## Exercise directions
Write out exactly the lines running from the one that contains "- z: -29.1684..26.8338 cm" through the end of the material.

## Source material
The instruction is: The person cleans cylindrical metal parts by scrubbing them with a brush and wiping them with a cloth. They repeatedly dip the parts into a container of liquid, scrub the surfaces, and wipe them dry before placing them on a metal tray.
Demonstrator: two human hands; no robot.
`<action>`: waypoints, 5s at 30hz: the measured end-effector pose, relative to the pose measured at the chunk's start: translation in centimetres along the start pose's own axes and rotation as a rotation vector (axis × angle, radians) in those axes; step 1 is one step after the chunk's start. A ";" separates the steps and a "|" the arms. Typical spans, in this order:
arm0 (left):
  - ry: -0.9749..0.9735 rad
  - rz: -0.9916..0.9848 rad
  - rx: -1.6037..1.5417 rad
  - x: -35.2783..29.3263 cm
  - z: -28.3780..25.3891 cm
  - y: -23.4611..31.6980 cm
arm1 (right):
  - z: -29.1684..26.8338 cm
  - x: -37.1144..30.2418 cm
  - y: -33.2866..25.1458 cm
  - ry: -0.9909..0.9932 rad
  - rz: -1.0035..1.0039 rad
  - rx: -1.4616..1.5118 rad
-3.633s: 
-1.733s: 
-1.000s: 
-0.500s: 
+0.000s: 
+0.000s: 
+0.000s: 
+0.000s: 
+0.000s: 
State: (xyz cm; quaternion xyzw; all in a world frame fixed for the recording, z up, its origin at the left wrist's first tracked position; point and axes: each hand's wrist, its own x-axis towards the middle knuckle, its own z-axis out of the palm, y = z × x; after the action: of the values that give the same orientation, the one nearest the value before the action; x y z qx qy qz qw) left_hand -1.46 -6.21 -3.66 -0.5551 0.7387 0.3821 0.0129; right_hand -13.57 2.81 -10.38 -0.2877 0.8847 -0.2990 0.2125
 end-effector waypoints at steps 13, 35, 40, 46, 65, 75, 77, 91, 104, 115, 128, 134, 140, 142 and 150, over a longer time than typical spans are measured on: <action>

## Answer box
  - z: -29.1684..26.8338 cm
  - x: -37.1144..30.2418 cm
  - y: -33.2866..25.1458 cm
  - ry: -0.9909..0.9932 rad
  - rz: -1.0035..1.0039 rad
  - rx: -1.4616..1.5118 rad
-3.633s: 
-1.733s: 
-1.000s: 
-0.500s: 
+0.000s: 
+0.000s: 
+0.000s: 
+0.000s: 
+0.000s: 
State: (xyz cm; quaternion xyzw; all in a world frame fixed for the recording, z up, its origin at the left wrist's first tracked position; point and axes: each hand's wrist, its own x-axis towards the middle knuckle, its own z-axis out of the palm, y = z × x; after the action: of the values that give the same orientation, the one nearest the value before the action; x y z qx qy qz qw) left_hand -1.46 -6.21 -3.66 -0.5551 0.7387 0.3821 0.0129; right_hand -13.57 2.81 -10.38 -0.2877 0.8847 -0.2990 0.2125
 end-effector waypoints at steps 13, 35, 40, 46, 65, 75, 77, 91, 104, 115, 128, 134, 140, 142 and 150, over a longer time than typical spans are measured on: <action>

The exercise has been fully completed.